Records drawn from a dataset
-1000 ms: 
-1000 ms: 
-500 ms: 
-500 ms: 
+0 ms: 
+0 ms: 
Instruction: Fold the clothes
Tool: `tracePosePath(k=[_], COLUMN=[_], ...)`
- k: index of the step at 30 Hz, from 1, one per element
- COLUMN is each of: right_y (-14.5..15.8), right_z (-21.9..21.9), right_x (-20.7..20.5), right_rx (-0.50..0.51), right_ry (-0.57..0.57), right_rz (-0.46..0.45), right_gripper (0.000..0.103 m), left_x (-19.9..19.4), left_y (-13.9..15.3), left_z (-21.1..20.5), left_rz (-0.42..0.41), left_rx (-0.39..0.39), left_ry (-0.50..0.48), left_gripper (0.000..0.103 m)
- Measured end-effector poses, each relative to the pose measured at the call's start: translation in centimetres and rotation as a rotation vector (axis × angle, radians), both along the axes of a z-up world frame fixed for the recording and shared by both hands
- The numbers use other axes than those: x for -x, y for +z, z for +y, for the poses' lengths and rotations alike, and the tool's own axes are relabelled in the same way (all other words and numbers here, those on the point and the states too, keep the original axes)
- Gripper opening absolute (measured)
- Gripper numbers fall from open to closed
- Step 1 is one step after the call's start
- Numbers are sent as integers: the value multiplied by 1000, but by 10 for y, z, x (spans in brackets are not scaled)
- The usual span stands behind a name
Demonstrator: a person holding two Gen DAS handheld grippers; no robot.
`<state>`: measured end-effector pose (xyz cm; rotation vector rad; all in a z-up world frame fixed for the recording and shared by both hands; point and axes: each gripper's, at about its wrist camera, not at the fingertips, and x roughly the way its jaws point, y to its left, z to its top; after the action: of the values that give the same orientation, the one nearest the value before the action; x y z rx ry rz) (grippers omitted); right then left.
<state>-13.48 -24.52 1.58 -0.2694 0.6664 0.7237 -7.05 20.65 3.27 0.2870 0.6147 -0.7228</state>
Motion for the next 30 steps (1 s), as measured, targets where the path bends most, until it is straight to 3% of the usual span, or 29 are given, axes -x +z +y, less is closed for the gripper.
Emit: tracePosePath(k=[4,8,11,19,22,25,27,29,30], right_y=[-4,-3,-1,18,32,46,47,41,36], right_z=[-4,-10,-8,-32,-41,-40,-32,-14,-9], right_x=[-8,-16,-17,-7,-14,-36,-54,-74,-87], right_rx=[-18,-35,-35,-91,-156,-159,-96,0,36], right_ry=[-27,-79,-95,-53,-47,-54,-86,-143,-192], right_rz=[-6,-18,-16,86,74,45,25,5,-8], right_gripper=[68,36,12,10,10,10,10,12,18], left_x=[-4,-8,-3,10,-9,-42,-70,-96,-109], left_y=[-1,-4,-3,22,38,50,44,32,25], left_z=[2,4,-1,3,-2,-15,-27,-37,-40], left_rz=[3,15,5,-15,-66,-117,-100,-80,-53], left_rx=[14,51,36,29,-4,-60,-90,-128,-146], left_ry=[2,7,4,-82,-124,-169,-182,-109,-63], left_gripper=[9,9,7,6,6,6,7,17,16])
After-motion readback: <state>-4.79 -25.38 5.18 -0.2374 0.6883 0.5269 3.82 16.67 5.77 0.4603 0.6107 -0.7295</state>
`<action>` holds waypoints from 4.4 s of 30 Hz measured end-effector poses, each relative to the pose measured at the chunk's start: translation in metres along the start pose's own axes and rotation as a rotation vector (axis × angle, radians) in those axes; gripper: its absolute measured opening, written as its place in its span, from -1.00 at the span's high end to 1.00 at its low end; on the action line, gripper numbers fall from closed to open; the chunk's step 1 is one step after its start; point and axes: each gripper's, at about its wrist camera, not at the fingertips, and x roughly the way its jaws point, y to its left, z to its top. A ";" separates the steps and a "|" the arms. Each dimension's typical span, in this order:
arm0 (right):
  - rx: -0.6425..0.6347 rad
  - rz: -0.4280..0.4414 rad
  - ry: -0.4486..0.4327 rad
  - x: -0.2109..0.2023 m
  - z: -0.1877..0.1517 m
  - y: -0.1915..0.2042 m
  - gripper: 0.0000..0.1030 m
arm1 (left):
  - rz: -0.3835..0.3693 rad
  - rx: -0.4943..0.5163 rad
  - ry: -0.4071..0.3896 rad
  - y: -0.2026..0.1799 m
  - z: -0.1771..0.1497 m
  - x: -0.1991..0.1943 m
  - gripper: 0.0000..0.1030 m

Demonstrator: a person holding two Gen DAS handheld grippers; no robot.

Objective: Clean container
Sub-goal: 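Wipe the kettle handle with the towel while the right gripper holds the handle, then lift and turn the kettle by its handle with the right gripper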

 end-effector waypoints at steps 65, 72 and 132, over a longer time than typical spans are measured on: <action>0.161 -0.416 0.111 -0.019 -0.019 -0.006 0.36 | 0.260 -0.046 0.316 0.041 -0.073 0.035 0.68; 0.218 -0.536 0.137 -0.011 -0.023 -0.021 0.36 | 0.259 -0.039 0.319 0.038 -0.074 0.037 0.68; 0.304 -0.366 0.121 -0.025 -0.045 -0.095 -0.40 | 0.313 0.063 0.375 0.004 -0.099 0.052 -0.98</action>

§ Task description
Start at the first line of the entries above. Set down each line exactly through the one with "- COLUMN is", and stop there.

§ Solution for this exercise
-1000 ms: 
-1000 ms: 
-500 ms: 
-500 ms: 
+0 ms: 
+0 ms: 
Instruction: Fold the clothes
Tool: `tracePosePath(k=[_], COLUMN=[_], ...)`
- k: index of the step at 30 Hz, from 1, one per element
- COLUMN is each of: right_y (-14.5..15.8), right_z (-21.9..21.9), right_x (-20.7..20.5), right_rx (-0.50..0.51), right_ry (-0.57..0.57), right_rz (-0.46..0.45), right_gripper (0.000..0.103 m), left_x (-19.9..19.4), left_y (-13.9..15.3), left_z (-21.1..20.5), left_rz (-0.42..0.41), left_rx (-0.39..0.39), left_ry (-0.50..0.48), left_gripper (0.000..0.103 m)

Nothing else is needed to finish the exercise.